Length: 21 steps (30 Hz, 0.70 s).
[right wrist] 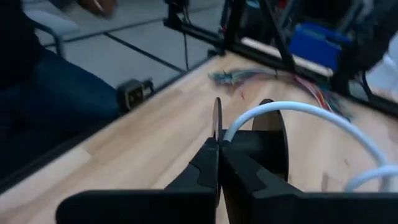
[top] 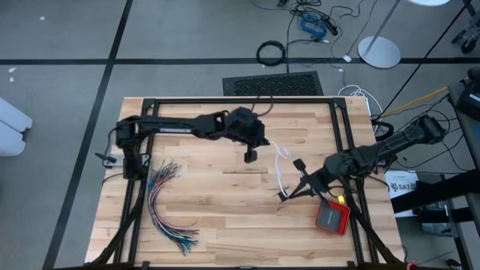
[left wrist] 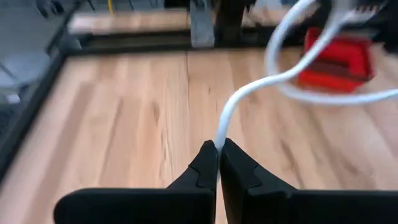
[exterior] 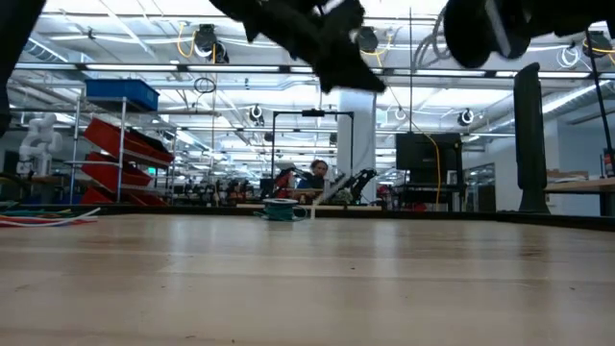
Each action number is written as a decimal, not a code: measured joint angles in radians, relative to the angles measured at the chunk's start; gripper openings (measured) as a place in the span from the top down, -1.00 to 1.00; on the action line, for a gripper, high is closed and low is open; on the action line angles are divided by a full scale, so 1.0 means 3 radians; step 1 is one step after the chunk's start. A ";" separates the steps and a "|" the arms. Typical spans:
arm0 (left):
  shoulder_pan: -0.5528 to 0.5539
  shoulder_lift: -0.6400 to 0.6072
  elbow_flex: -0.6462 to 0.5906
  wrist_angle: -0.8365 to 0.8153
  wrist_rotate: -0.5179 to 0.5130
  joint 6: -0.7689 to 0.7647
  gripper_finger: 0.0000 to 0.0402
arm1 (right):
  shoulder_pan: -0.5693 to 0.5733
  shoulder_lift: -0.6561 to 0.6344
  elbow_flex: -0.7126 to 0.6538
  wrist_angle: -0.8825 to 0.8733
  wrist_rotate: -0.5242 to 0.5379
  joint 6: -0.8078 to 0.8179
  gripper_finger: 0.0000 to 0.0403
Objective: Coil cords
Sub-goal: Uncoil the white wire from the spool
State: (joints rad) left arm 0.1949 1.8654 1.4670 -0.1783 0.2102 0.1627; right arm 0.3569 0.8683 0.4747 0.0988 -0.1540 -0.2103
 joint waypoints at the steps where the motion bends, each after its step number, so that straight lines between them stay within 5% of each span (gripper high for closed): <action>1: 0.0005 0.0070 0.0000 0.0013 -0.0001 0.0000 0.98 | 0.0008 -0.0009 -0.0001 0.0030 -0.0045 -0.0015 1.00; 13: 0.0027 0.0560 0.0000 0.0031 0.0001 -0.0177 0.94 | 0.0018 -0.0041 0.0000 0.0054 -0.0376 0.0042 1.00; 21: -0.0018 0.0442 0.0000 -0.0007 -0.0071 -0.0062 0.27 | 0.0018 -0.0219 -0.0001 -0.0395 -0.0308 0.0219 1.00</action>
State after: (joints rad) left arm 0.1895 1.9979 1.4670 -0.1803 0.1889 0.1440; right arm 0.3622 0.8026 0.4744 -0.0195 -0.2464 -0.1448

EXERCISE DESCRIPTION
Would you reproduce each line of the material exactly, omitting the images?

OUTPUT OF THE TASK
Length: 21 steps (30 Hz, 0.70 s).
[right wrist] 
[top] 
[left wrist] 
[exterior] 
Each action number is written as a decimal, not a code: measured joint angles in radians, relative to the angles measured at the chunk's start; gripper openings (measured) as a place in the span from the top down, -1.00 to 1.00; on the action line, for a gripper, high is closed and low is open; on the action line angles are divided by a full scale, so 1.0 means 3 radians; step 1 is one step after the chunk's start. A ";" separates the steps and a "|" the arms. Typical spans:
arm0 (left):
  shoulder_pan: -0.5528 to 0.5539
  shoulder_lift: -0.6400 to 0.6072
  elbow_flex: -0.6462 to 0.5906
  wrist_angle: -0.8365 to 0.8153
  wrist_rotate: -0.5179 to 0.5130
  joint 6: -0.7689 to 0.7647
  gripper_finger: 0.0000 to 0.0402
arm1 (right):
  shoulder_pan: -0.5693 to 0.5733
  shoulder_lift: -0.6561 to 0.6344
  elbow_flex: -0.7126 to 0.6538
  wrist_angle: -0.8825 to 0.8733
  wrist_rotate: -0.5242 to 0.5379
  joint 6: -0.8078 to 0.8179
  gripper_finger: 0.0000 to 0.0403
Objective: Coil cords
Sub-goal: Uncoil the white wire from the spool
State: (joints rad) left arm 0.1949 1.8654 1.4670 -0.1783 0.2102 0.1627; right arm 0.3569 0.8683 0.4747 0.0988 -0.1540 -0.2103
 joint waypoints at the steps where the motion bends, each after its step number, so that straight lines between them stay within 5% of each span (gripper high for closed): <action>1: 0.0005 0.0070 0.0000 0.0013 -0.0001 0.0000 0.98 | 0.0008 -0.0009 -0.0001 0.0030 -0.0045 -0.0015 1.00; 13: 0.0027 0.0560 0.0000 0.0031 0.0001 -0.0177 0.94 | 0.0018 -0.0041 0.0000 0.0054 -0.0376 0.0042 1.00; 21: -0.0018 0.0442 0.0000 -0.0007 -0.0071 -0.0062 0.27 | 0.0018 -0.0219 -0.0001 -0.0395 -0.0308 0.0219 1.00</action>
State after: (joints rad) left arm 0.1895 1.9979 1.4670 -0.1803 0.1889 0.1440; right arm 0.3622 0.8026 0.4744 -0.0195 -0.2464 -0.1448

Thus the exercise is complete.